In [None]:
import numpy as np
import pandas as pd

Using the data provided, we will be attempting to create a quick model to guess the winner of a pokemon battle
Based on data provided such as Attack, Defense, Special Attack, Special Defense and so on.

In [None]:
combats = pd.read_csv('../input/pokemon-challenge/combats.csv')
poke = pd.read_csv('../input/pokemon-challenge/pokemon.csv')

In [None]:
combats.head()

In [None]:
poke.head()

To take full advantage the types of the pokemon given to us, we must be able to compare which pokemon is weak to the other.

In [None]:
weaknesses = pd.read_json("../input/pokemon-weaknesses/types.json")
weaknesses.set_index('name',inplace=True)
weaknesses.head()

Credits to filipekiss for this json file of the weaknesses of each pokemon type. It can be found here:
https://github.com/filipekiss/pokemon-type-chart/blob/master/types.json

In [None]:
poke.set_index('#', inplace=True)

In [None]:
first_poke = combats.join(poke, on='First_pokemon',how='left')

In [None]:
second_poke = combats.join(poke, on='Second_pokemon', how = 'left')
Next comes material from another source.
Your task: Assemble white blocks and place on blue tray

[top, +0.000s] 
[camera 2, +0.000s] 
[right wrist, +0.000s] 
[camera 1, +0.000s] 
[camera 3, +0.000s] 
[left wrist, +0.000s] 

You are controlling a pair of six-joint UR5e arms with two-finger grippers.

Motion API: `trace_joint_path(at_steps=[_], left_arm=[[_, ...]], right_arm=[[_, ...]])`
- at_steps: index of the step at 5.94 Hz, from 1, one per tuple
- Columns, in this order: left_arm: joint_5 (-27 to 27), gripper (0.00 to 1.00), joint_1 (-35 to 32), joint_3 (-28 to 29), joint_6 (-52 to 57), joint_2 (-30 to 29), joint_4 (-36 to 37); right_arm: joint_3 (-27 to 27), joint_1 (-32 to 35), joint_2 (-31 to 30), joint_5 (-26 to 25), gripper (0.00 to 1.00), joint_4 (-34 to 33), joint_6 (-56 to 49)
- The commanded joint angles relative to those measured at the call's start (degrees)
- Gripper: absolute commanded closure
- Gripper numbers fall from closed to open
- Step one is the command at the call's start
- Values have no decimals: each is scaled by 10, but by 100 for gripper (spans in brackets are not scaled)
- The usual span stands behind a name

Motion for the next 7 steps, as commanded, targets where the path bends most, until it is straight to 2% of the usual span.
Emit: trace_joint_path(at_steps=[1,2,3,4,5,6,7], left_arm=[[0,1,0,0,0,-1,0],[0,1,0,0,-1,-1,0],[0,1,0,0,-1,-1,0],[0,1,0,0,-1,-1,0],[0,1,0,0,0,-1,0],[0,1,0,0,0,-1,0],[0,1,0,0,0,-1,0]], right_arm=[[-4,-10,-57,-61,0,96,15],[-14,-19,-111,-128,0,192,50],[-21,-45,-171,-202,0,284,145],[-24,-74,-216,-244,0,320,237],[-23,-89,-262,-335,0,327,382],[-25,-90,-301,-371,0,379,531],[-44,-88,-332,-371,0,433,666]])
I've chosen to drop Generation because in the end, battle stats are what matters.
I dropped the Legendary column because I believe that the stats will already reflect how special a legendary is. Therefore I felt as if it was rather redundant.

In [None]:
first_poke.drop(['First_pokemon', 'Second_pokemon', 'Winner', 'Name', 'Generation', 'Legendary'], axis=1, inplace=True)
second_poke.drop(['First_pokemon', 'Second_pokemon', 'Winner', 'Name', 'Generation', 'Legendary'], axis=1, inplace=True)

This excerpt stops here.